How is the study designed?

Design Details

• Primary Purpose: Treatment
• Allocation: Randomized
• Interventional Model: Parallel Assignment
• Masking: Quadruple

Number of Arms

3

Arms and Interventions

Participant Group / Arm	Intervention / Treatment
Experimental: N-Acetylcysteine (NAC); Each subject will be dosed with approximately 70 mg/kg/day of NAC for 8 weeks. To facilitate drug compounding, three tiers of drug dose will be administered based on body weight as described in Table 3. Table 3: NAC Dosing Participant's weight (kg) Dose (BID) < 20 700 mg 21-39 1050 mg > 40 1350 mg *Max dose not to exceed 2700mg/day (1350mg BID)	Drug: N-Acetyl cysteine; Eight (8) weeks of treatment with an FDA approved medication, N-acetylcysteine (NAC).; Other Names: •Chemical Name: Cysteine, N-acetyl-, L; •Commercial Name(s): Acetein; Acetadote, Acetylcysteine; Airbron; Broncholysin; Fluimucetin; Fluimucil; Inspir; Mucofilin; Mucomyst; Mucosolvin; NAC; Paravolex; Respaire; •Synonym:L-alpha-acetamido-beta-mercaptopropionic acid; Mercpaturic acid; N-Acetyl-3-mercaptoalanine; N-Acetylcysteine
Placebo Comparator: Placebo; Each subject will be dosed with placebo for 8 weeks.	Other: Placebo; Eight (8) weeks of treatment with placebo.
No Intervention: Single Visit/Non-Treatment Arm; Based on preliminary data, an additional "Single visit, non-treatment" cohort will include 40 individuals with NF1 for a single "biomarker" study visit. These individuals will undergo motor function (PANESS) and brain-based measures (TMS, MRI-MRS, DTI) as biomarkers of impaired executive function (ADHD-RS; BRIEF-2; TOVA) but will not be assigned to receive NAC/Placebo.
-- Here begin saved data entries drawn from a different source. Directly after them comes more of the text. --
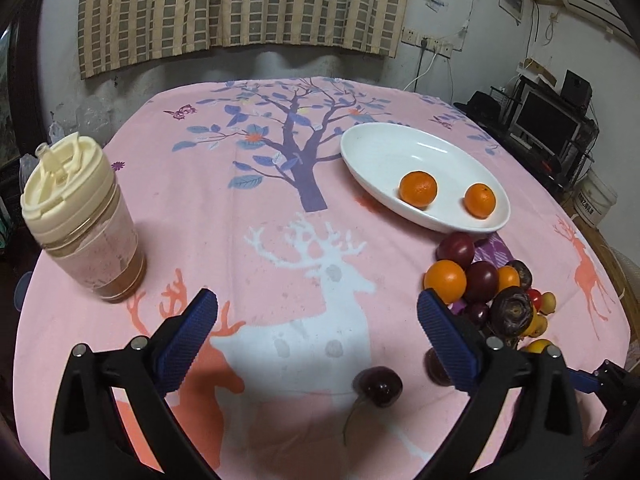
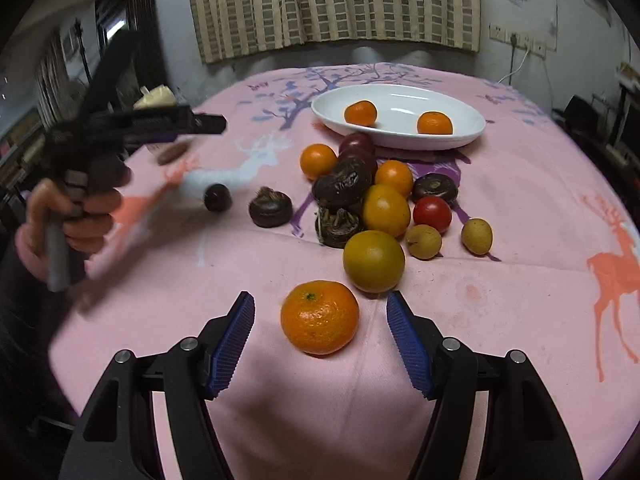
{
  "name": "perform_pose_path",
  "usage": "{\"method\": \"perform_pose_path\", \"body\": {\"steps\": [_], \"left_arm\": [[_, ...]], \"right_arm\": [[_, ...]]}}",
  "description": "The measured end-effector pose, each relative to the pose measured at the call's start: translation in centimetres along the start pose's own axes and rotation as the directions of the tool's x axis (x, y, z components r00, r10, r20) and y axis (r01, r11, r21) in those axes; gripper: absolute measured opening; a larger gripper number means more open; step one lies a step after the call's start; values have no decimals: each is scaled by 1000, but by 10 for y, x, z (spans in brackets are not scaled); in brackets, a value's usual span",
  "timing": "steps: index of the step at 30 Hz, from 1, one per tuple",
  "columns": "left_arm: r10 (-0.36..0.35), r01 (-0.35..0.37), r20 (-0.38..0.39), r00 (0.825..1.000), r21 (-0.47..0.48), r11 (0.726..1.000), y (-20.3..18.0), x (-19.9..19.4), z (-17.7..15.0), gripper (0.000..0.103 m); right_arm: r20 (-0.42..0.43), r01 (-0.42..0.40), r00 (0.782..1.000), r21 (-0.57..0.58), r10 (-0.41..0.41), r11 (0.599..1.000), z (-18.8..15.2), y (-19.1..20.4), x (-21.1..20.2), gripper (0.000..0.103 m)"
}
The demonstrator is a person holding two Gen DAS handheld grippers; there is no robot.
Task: Organize fruits
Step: 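Grasp a dark red cherry with the left tool while the right tool grasps a tangerine, then lower the cherry and tangerine onto the white plate and open both tools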
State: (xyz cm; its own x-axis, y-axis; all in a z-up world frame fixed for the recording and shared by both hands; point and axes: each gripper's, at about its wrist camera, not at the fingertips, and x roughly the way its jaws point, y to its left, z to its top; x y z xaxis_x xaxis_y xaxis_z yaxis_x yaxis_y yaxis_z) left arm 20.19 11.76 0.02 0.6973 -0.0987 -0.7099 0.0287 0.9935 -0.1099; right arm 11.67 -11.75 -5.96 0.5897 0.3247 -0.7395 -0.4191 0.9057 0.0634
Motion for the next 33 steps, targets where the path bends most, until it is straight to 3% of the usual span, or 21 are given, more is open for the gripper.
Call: {"method": "perform_pose_path", "body": {"steps": [2, 7, 12, 18, 20, 23, 30, 33], "left_arm": [[5, -5, 8, 1000, -3, 1000, 2, -4, -2, 98], [-10, 10, -6, 1000, -23, 1000, 7, -5, -4, 98], [-19, 19, -13, 1000, 7, 1000, 3, -7, -7, 98], [-141, 154, -88, 986, 156, 976, -19, -3, -25, 97], [-140, 160, -102, 985, 220, 962, -28, -2, -35, 78], [-127, 163, -156, 980, 253, 954, -33, 9, -47, 58], [-111, 152, -160, 981, 272, 950, -35, 17, -49, 52], [-103, 155, -191, 976, 285, 946, -38, 24, -52, 34]], "right_arm": [[-21, 16, 1000, 3, -16, 1000, 2, 0, 4, 68], [-72, 6, 997, 25, -4, 1000, -2, -3, 13, 55], [-54, -22, 998, 7, 22, 1000, -5, 0, 12, 43], [15, -83, 996, 48, 83, 995, -8, -11, -1, 43], [9, -95, 996, 65, 94, 993, -9, -14, -1, 43], [9, -108, 994, 85, 108, 990, -8, -18, -1, 43], [8, -115, 993, 82, 114, 990, -9, -17, 0, 43], [9, -116, 993, 81, 116, 990, -9, -17, -1, 43]]}}
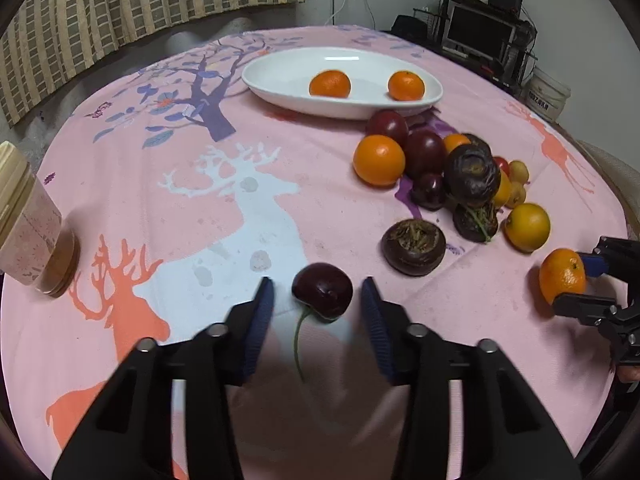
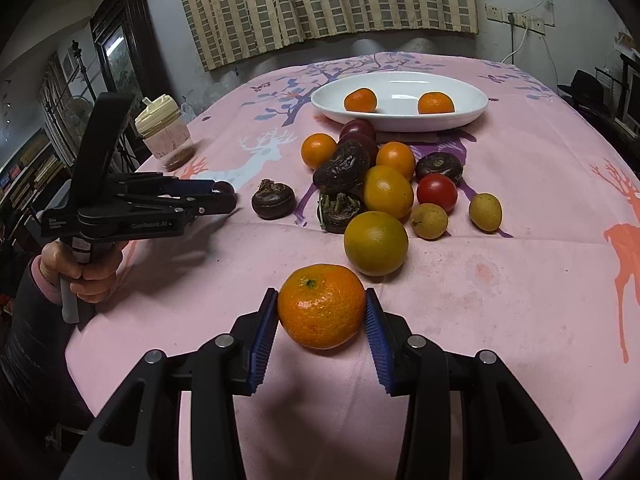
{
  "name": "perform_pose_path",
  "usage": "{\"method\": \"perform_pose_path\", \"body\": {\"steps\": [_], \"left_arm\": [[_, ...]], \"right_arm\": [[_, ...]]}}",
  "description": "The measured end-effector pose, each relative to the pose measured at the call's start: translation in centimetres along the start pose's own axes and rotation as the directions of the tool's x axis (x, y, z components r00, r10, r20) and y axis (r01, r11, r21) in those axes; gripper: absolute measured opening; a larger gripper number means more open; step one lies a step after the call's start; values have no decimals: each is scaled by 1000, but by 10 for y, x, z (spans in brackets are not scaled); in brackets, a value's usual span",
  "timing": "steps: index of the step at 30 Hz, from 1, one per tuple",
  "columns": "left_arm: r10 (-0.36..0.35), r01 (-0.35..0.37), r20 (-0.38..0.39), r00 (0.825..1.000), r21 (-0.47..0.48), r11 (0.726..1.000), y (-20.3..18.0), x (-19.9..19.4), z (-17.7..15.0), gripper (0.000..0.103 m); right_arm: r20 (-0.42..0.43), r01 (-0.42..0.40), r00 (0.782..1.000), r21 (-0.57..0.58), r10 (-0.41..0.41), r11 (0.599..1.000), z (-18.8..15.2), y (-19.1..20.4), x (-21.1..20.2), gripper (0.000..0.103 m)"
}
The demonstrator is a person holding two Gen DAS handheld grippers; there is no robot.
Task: Organize fruits
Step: 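Lower the cherry and tangerine onto the white plate and open both tools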
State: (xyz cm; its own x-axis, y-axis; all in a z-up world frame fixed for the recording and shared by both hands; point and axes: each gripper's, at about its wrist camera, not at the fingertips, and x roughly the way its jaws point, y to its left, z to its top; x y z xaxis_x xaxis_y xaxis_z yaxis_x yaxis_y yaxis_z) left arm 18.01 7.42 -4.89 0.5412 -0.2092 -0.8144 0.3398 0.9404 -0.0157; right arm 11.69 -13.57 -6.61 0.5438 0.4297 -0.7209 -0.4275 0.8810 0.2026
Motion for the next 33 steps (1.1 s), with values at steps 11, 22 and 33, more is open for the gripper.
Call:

What is the study measuring?

Primary Outcome Measures

Outcome Measure	Measure Description	Time Frame
Change from Baseline in Motor Function Measured by Physical and Neurological Examination for Subtle Signs (PANESS)	Characterize effects of NAC treatment on motor function in kids with NF1 using the Physical and Neurological Examination for Subtle Signs (PANESS). This is a validated scale that consistently demonstrates significant impairments in children with ADHD, and which preliminary data suggest may demonstrate more extreme problems in children with NF1 than age-matched healthy controls (unpublished data from CCHMC). The investigators hypothesize that motor function scores rated with the PANESS scale will improve after treatment with NAC. The range of this scale is 0-119, higher scores correlate with symptom severity (worse outcome).	through 12 weeks (at weeks 0, 8, and 12)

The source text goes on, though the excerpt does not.